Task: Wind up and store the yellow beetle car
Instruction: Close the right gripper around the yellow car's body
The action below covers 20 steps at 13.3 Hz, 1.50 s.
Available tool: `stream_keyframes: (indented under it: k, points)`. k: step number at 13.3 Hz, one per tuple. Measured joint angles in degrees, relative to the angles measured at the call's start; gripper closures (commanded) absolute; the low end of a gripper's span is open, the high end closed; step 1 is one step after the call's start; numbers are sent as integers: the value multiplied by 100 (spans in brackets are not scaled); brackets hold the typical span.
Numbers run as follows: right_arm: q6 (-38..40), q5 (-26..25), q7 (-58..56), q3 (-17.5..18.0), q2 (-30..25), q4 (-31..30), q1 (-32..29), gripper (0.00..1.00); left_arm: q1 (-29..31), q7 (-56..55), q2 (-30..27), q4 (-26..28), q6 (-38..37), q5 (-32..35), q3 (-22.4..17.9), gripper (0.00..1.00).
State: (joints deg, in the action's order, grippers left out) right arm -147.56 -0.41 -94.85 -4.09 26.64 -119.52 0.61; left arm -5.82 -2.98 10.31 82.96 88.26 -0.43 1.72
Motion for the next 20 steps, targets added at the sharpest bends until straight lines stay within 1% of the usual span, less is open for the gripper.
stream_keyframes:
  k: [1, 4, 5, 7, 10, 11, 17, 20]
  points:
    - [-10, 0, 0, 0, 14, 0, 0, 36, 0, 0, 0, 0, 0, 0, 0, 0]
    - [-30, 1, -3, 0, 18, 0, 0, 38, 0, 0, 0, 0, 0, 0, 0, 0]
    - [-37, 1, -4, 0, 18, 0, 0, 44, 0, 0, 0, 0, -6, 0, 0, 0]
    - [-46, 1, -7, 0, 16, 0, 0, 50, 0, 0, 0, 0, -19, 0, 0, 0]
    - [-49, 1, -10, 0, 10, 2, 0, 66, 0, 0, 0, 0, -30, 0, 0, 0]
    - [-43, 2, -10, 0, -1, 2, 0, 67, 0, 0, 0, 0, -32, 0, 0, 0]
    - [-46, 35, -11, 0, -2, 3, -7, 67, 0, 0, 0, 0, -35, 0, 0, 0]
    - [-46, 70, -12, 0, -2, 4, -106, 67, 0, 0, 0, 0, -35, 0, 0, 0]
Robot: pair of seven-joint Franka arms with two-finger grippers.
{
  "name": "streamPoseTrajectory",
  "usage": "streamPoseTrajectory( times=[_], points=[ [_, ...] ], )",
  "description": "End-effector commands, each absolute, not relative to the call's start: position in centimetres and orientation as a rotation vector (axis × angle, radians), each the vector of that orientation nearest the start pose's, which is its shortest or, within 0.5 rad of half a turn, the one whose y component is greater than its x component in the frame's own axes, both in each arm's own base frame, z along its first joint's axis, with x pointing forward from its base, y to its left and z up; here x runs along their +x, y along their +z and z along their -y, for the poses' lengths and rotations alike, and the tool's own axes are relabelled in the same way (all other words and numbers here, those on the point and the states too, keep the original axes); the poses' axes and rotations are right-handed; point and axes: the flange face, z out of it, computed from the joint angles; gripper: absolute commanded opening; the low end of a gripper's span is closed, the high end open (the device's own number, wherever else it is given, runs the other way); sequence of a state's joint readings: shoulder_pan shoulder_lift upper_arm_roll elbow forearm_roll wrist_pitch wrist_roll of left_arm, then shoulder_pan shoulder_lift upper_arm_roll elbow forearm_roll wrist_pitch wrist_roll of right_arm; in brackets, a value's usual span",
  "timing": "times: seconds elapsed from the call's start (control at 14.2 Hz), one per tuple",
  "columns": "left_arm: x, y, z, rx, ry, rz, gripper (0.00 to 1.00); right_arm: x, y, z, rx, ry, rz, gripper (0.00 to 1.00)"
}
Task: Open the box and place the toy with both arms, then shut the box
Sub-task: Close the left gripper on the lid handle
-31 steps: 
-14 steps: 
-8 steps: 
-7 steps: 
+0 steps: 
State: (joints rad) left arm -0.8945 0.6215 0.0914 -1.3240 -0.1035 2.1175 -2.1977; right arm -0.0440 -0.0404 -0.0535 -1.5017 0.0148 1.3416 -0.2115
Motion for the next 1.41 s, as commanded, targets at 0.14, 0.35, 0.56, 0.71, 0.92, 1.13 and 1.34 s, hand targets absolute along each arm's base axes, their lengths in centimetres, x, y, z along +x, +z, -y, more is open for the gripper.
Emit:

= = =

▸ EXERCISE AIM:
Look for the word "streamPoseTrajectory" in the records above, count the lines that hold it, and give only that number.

▸ OUTPUT FOR THIS TASK:
2